A Do-It-Yourself Home Elevator Or Stairlift?
DIY Home Elevator Safety
Before downloading some plans and getting out your tools for a DIY installation, it’s a great idea to pause for a moment and consider the stakes of the project you’re about to undertake. Some DIY projects are unlikely to cause much harm even if they go awry. If the paint peels off the toolshed – or for that matter the whole toolshed falls down – no one is likely to die.
An incorrectly-installed piece of accessibility equipment, on the other hand, can have grave consequences for the most vulnerable people in your life. Every year, people are killed in elevator accidents, often in old or homebrew units that should have been retired long ago, or never brought into operation. Obviously, this isn’t a statistical group where you want to find family members.
Parts, Repair, And Warranty
Apart from considerations of safety, there are simple economic reasons to carefully consider the wisdom of building or installing your own home elevator. These reasons have to do with parts, repair, and warranty on your new unit.
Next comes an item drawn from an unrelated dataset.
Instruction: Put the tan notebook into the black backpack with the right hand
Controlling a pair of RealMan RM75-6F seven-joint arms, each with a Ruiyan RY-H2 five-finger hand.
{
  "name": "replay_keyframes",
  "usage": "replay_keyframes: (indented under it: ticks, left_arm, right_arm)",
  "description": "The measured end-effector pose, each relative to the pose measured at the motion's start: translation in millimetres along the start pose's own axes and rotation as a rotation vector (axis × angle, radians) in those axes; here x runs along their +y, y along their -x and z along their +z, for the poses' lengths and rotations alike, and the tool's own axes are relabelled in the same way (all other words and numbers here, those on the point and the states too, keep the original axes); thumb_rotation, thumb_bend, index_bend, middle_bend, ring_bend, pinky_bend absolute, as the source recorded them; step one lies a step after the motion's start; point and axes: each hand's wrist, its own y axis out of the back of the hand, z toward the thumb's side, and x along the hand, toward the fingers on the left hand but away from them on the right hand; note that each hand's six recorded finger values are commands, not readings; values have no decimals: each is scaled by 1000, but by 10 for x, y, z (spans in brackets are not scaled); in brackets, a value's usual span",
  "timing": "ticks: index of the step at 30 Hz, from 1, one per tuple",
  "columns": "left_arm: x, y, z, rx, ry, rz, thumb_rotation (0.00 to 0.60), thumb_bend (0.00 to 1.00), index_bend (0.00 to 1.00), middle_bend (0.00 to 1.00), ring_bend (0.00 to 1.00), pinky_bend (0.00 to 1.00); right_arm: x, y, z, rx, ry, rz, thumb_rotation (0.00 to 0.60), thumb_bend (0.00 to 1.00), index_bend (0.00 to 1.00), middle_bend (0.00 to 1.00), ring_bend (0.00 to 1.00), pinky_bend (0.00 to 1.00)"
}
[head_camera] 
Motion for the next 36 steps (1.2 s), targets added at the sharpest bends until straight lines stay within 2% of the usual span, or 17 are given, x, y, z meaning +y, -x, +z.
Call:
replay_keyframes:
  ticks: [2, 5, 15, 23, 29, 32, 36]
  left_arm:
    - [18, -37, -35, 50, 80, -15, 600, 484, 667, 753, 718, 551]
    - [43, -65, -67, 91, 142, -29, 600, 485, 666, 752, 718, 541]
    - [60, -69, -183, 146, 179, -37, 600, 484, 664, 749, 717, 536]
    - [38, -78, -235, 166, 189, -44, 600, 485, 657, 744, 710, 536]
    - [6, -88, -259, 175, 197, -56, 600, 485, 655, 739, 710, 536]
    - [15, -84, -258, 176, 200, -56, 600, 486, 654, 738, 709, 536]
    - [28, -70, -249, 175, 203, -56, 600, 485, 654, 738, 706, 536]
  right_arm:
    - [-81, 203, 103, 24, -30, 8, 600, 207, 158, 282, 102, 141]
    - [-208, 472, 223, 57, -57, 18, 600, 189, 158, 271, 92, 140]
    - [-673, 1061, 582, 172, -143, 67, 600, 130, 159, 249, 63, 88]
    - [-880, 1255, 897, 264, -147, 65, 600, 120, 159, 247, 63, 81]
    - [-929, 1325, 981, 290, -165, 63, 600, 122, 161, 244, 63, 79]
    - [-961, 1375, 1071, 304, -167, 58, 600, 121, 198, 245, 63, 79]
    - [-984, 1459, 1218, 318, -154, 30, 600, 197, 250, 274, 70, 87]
A self-installed home elevator is likely to have no effective warranty, period, regardless of what the manufacturer says on its website. This is because self-installing tends to void whatever warranty the unit might have started out with. Same story with parts: if you can get them at all, you’ll most likely have to hunt down and order them on the Internet, resulting in downtime for your elevator. (And that’s assuming you can get the right parts the first time.)
As for repair, you’ll find that most reputable elevator contractors will hesitate to touch a self-installed unit. This leaves you either working on it yourself or hiring a local handyman to do so – options which, depending on the handyman, may be equally bad.
While a professionally installed home elevator adds significantly to the value of your home, a DIY or jerry-rigged elevator does just the opposite. No responsible home buyer will be eager to take on a property with the unknown variable of a DIY home elevator – which is very unlikely to pass inspection or conform to code.
Given the high volume of injuries and insurance claims produced by self-installed home lifts, insurance companies are working more aggressively than ever to limit their exposure. Many now require a third-party elevator inspection to be completed before they will cover the home. This is just one more way that a DIY lift detracts from the value of your home, and may in fact make it impossible to insure or sell.
What About DIY Stairlifts?
Apart from all the above drawbacks such as user safety, parts, repair, and warranty – which apply equally to stairlifts as home elevators – stairlift installation is simply harder than it might look. For example, a stairlift installation tech should be able to lift an eighty-pound unit and hold it steady, midair, while mating the gear and rail system. If anything gets dropped during this phase, the consequences could be far more serious than just a busted stairlift. You could have a permanently busted installer as well.